本研究将5个Oleosin基因作为验证基因,其qRT-PCR引物序列、Tm值以及扩增产物片段大小如表1所示。选用在印加果种子整个生长发育过程中稳定表达的Actin基因(Unigene0026056)作为内参基因,对验证基因的表达水平进行qPCR扩增,每个反应重复3次。20 μl实时荧光定量PCR扩增体系中cDNA模板4 μl,qPCR Master Mix 10 μl,前后向特异引物(10μM)各0.4 μl。PCR扩增条件为95℃ 90 s预变性后,95℃变性5 s,60℃复性15 s,共40个循环,同时对实时荧光定量PCR产物进行SYBR溶解曲线分析,并采用△△Ct(comparative cycle threshold)的方法计算基因的相对表达量,其中△△Ct=(待测组目的基因的Ct值-待测组管家基因的Ct值)-(对照组目的基因的Ct值-对照组管家基因的Ct值)[26]。
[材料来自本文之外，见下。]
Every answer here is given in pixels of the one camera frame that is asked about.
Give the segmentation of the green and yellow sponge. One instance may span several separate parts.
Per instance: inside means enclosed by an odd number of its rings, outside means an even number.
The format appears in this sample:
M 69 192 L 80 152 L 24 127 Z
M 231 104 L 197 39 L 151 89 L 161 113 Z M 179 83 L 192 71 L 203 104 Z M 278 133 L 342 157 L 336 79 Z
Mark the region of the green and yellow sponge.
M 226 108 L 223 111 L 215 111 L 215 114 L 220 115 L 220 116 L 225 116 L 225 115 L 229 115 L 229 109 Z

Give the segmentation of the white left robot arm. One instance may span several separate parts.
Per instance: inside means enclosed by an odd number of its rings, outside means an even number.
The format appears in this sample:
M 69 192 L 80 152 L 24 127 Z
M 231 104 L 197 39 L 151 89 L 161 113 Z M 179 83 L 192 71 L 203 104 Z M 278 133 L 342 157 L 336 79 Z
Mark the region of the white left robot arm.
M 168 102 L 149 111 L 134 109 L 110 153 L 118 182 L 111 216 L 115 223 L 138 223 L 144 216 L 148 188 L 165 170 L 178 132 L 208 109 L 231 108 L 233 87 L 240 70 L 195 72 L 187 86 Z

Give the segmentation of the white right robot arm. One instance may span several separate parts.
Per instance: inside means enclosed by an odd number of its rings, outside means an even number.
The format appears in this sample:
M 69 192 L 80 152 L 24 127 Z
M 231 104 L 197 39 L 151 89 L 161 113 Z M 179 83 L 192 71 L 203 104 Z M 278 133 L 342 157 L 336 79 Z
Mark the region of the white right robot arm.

表1 5个Oleosin基因及1个内参基因的引物信息表

1.2.4 生物信息学分析

利用NCBI BlastP程序对推导的氨基酸序列进行同源性搜索和比较;通过在线软件线ExPASyProtParam程序分析对各种氨基酸含量、蛋白质等电点、分子量及稳定性进行预测;根据NCBI Conserved Domain Search对蛋白功能域进行分析;使用在线软件Siganal V4.0、Proscale和TMHMM分别检测蛋白质信号肽、亲水/疏水特性和跨膜结构;利用SOPMA程序预测蛋白质二级结构;利用在线软件Swiss_model预测蛋白质三级结构;根据利用MEGA软件构建最大似然法(ML, Maximum Likelihood)系统发育树。

2 结果与分析

2.1 印加果5个Oleosin蛋白的序列分析

从印加果种子总cDNA文库中获得的Oleosin转录本数据可知,5个转录本(Unigene0002468、Unigene0004438、Unigene0020334、Unigene0010027和Unigene0035658)序列长度分别为725 bp、688 bp、1 270 bp、1 271 bp和766 bp,各片段长度均大于各基因预计扩增片段大小,这是由于cDNA序列覆盖了基因的非编码区和内含子序列。如Unigene0010027的cDNA全长1 270 bp,包括38 bp 5’末端非编码区(5’UTR)、432 bp完整开放阅读区、455 bp内含子区、222 bp完整开放阅读区和125 bp 3’末端非翻译区(3’UTR)。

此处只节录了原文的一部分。